Sebelum menggunakan senjata api, polisi perlu memberi peringatan dengan ucapan yang jelas kepada sasaran untuk berhenti dan menunggu agar peringatan diindahkan. Namun, dalam beberapa kondisi, peringatan tidak perlu diberikan ketika kejadian yang berlangsung berada dalam jarak dekat sehingga tidak bisa lagi untuk menghindar.

Kepolisian juga memiliki kewenangan diskresi, yaitu keputusan atau tindakan yang ditetapkan dan atau dilakukan oleh pejabat pemerintahan untuk mengatasi persoalan konkret yang dihadapi dalam penyelenggaraan pemerintahan dalam hal peraturan perundang-undangan yang memberikan pilihan, tidak mengatur, tidak lengkap atau tidak jelas dan atau adanya stagnasi pemerintah.

Kewenangan diskresi ini terdapat dalam Pasal 16 ayat (1) huruf L UU No.2 Tahun 2022 tentang Kepolisian Republik Indonesia. Adapun persayaratan melakukan tindakan lain yang dinyatakan dalam pasal tersebut di antaranya adalah:

  1. Tidak bertentangan dengan suatu aturan hukum
  2. Selaras dengan kewajiban hukum yang mengharuskan tindakan tersebut dilakukan
  3. Harus patut, masuk akal dan termasuk dalam lingkungan jabatannya
  4. Pertimbangan yang layak berdasarkan keadaan yang memaksa dan
  5. Menghormati hak asasi manusia.

Namun polisi tidak bisa dan dilarang mengeksekusi dengan menembak mati pelaku yang diduga melakukan tindakan pidana, hal ini termasuk di dalamnya tindak pidana perampokan dan terorisme. Eksekusi mati hanya bisa dilakukan oleh regu penembak yang ditentukan oleh undang-undang dan hanya bisa dilaksanakan setelah ada putusan pidana mati yang berkekuatan hukum tetap, serta telah memenuhi persyaratan sebagaimana diatur dalam UU No.2/PNPS/1964 tentang Tata Cara Pelaksanaan Pidana Mati yang Dijatuhkan oleh Pengadilan di Lingkungan Peradilan Umum dan Militer.

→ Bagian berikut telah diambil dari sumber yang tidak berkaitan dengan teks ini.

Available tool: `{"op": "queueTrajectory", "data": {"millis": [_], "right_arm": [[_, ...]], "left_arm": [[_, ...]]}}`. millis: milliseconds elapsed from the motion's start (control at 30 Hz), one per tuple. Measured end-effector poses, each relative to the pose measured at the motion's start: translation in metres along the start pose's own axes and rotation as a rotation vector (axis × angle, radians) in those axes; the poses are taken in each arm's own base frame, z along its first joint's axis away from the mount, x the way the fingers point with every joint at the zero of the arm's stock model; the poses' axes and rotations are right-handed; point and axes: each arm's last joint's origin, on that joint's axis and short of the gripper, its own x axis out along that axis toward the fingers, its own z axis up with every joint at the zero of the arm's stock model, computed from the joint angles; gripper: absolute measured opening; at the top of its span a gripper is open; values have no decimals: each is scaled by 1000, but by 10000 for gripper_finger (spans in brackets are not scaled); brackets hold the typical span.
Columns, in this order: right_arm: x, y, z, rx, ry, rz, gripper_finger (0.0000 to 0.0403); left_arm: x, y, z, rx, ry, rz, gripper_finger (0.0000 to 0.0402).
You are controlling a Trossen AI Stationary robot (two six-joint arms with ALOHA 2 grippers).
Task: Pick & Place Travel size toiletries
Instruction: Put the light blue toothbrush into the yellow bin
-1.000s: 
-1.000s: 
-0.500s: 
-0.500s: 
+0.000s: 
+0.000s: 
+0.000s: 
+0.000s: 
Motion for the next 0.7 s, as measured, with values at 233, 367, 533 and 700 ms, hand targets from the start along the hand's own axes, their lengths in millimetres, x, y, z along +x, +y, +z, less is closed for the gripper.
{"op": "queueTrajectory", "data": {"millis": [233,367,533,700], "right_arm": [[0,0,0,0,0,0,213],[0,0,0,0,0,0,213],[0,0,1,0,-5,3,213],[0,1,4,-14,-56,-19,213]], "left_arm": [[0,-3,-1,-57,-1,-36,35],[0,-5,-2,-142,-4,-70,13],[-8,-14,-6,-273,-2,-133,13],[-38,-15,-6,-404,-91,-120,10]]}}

Menembak mati pelaku tindak pidana dapat dibenarkan apabila dilakukan dalam rangka menjalankan tugas seperti penangkapan dan dilakukan dalam keadaan  terpaksa atau pembelaan terpaksa. Pembelaan terpaksa harus sesuai dengan PAsal 49 KUHP dimana pembelaan terpaksa tersebut dilakukan untuk diri sendiri maupun orang lain, kehormatan kesusilaan atau harta benda sendiri maupun orang lain, karena serangan atau ancaman serangan yang sangat dekat pada saat itu yang melawan hukum.

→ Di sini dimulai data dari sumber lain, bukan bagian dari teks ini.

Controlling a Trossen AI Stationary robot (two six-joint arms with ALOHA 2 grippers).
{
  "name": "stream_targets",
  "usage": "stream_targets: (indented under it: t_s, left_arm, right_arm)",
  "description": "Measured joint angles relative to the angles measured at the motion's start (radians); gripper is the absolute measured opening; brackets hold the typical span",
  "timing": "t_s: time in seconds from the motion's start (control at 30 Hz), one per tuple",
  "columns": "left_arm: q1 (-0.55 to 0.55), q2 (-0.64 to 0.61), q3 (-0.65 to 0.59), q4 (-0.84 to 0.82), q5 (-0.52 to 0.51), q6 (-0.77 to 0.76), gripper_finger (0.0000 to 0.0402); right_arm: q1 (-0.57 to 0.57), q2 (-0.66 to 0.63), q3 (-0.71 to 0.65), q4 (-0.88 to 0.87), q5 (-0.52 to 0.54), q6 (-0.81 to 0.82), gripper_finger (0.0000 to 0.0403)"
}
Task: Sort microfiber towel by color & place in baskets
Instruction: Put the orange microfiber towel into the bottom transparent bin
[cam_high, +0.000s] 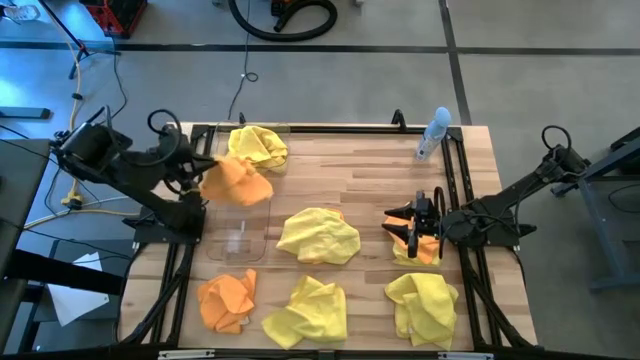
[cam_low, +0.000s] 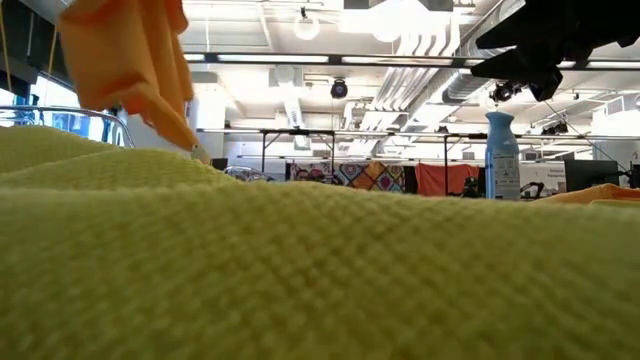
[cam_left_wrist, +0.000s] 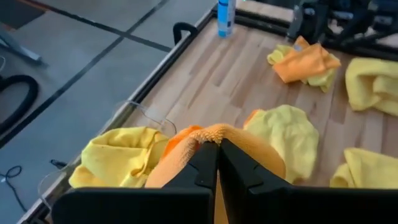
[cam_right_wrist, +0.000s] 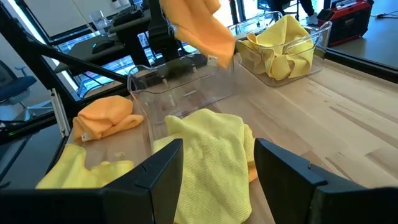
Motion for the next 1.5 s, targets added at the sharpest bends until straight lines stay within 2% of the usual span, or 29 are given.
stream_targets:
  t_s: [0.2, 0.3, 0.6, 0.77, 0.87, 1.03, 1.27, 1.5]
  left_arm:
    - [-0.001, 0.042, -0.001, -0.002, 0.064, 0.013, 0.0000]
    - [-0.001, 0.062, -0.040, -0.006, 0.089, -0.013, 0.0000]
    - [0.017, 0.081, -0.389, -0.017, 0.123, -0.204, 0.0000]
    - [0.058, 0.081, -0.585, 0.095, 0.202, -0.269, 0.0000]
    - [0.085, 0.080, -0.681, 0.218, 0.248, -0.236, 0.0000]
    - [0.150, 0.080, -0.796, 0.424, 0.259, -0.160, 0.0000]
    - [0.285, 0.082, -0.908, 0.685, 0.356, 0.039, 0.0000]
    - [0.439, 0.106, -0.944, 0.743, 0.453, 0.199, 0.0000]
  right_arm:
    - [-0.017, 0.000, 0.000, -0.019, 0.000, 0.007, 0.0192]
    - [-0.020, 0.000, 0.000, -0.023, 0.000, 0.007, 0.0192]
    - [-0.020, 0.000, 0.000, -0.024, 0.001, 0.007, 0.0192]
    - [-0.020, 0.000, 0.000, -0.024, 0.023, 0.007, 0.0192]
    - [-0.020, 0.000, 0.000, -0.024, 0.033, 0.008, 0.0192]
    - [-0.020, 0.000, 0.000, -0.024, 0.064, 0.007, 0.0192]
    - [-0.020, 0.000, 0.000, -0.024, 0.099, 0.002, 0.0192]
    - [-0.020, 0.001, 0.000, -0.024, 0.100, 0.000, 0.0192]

Apabila pihak keluarga merasa bahwa penembakan hingga mati terhadap anggota keluarganya yang dilakukan polisi dalam rangka menjalankan tugas penangkapan tersebut melanggar hukum, maka pihak keluarga dapat menempuh upaya hukum praperadilan yang diajukan kepada ketua pengadilan negeri sesuai dalam Pasal 79 dihubungkan dengan Pasal 77 KUHAP.